» WHAT TO WORK ON:
The lines below that include "white" are to be found and copied.

» SOURCE DATA:
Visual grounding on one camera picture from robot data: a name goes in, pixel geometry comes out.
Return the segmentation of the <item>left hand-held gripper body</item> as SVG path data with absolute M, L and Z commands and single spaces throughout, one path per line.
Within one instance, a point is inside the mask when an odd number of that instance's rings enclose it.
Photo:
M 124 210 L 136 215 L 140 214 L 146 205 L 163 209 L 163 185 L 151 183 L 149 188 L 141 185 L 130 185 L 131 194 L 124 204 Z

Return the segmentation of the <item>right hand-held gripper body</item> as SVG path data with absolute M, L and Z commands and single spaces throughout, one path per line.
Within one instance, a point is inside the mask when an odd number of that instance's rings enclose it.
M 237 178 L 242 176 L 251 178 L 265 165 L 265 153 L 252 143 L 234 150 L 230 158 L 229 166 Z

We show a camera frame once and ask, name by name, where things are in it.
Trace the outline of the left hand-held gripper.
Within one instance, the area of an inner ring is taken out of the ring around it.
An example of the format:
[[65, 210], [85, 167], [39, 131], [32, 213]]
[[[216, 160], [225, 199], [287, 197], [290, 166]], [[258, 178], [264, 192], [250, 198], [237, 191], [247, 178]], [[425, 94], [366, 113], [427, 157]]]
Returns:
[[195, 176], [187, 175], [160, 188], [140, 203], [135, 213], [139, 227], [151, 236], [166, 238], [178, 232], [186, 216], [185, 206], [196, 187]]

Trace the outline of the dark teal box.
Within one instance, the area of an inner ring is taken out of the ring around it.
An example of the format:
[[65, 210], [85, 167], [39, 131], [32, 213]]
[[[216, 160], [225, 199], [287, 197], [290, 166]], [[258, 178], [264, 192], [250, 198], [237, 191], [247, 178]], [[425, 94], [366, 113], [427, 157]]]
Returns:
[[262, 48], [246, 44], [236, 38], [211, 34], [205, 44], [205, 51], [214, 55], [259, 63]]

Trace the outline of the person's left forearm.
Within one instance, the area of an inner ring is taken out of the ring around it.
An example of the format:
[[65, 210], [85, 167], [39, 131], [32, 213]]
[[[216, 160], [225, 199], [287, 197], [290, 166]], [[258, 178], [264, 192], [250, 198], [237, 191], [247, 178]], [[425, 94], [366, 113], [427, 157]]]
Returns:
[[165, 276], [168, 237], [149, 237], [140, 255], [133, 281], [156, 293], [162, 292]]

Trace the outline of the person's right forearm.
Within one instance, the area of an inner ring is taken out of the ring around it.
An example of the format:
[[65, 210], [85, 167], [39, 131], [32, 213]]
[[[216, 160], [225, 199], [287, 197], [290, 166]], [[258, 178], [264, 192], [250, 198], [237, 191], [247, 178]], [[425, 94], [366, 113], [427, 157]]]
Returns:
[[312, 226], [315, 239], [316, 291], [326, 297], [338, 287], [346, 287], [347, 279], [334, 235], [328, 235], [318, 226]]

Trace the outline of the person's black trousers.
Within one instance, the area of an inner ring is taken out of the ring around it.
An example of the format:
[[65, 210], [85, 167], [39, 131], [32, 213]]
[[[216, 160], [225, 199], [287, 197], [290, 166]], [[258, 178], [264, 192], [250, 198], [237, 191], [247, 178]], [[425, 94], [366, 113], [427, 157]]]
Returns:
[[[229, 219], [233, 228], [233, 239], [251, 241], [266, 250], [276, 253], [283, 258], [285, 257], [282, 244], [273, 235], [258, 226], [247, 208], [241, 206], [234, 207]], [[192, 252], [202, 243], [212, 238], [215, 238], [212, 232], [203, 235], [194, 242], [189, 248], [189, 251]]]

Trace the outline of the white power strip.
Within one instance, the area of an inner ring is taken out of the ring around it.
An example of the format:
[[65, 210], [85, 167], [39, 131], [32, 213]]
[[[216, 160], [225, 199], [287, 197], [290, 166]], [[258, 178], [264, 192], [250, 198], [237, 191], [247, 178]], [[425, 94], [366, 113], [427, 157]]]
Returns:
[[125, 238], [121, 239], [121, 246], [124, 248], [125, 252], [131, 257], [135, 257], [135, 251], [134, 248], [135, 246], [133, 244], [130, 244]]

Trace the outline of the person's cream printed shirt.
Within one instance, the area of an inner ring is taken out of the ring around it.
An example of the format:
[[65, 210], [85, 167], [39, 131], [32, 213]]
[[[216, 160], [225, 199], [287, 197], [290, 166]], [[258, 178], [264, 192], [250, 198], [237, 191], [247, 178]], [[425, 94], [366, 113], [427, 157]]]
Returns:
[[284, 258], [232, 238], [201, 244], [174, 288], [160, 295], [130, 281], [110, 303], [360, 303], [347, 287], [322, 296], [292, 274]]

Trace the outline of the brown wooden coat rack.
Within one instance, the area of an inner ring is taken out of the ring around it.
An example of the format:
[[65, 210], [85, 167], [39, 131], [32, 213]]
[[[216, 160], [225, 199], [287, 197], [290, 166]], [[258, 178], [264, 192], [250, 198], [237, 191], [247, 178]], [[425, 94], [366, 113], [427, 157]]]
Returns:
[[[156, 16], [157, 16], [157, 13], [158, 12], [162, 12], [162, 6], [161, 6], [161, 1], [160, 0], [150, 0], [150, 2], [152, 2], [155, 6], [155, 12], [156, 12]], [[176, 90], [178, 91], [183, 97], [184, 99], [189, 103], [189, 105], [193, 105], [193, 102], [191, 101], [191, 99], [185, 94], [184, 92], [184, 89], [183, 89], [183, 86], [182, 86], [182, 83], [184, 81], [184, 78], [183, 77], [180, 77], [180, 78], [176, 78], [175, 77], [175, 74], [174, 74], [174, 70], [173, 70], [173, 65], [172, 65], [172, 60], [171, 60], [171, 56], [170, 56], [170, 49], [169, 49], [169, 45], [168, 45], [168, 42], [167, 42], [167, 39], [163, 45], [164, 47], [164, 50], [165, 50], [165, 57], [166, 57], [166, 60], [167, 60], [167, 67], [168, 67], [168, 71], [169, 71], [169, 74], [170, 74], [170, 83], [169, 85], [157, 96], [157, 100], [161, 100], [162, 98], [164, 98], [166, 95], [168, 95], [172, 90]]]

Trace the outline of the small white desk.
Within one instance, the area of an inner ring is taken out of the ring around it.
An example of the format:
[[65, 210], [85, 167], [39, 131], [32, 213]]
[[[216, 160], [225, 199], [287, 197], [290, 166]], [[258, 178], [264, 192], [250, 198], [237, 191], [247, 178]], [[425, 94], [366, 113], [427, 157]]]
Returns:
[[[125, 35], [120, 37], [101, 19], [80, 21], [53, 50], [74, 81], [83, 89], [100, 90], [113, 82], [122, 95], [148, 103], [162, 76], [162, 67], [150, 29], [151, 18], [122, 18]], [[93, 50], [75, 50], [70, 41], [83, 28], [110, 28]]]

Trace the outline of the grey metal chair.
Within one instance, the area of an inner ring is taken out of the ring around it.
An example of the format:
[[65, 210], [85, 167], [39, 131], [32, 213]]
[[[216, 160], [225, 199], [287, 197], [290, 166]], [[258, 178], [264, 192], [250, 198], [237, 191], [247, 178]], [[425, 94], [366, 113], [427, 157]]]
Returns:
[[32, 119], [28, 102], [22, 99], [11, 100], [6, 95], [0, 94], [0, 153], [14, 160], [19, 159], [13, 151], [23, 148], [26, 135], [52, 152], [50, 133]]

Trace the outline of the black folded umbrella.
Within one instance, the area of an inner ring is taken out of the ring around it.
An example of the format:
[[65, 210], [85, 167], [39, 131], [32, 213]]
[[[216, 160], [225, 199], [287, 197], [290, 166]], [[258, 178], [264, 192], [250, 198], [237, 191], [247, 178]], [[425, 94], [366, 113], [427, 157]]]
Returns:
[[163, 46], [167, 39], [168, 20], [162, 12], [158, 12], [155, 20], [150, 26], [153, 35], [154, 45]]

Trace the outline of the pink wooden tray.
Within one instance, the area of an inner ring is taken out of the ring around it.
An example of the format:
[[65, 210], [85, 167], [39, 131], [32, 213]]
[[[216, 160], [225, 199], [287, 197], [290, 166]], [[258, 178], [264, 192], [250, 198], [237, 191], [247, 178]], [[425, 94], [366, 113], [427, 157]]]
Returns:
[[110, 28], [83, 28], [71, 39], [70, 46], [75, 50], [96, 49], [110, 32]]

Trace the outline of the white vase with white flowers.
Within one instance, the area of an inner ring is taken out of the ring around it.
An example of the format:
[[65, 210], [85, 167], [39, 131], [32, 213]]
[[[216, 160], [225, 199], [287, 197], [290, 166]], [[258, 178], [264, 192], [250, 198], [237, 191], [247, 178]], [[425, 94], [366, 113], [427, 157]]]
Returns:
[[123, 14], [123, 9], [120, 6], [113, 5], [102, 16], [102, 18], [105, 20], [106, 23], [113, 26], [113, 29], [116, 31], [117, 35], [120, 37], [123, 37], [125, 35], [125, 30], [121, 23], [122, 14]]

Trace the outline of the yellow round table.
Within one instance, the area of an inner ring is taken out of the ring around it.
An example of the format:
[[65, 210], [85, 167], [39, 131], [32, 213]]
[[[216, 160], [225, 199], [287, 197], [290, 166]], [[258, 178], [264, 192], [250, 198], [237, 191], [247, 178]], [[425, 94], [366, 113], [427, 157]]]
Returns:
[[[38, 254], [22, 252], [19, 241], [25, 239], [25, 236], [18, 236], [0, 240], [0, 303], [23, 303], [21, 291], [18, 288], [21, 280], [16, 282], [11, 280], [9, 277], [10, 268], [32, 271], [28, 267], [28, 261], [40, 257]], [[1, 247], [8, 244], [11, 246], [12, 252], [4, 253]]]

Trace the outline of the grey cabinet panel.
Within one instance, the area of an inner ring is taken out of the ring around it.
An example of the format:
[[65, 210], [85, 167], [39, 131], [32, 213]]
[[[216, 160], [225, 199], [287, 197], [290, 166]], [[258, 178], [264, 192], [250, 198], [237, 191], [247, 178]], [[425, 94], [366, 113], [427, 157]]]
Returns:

» REPLY:
Trace the outline of the white power strip.
Trace the outline of the small white desk.
Trace the outline of the white vase with white flowers.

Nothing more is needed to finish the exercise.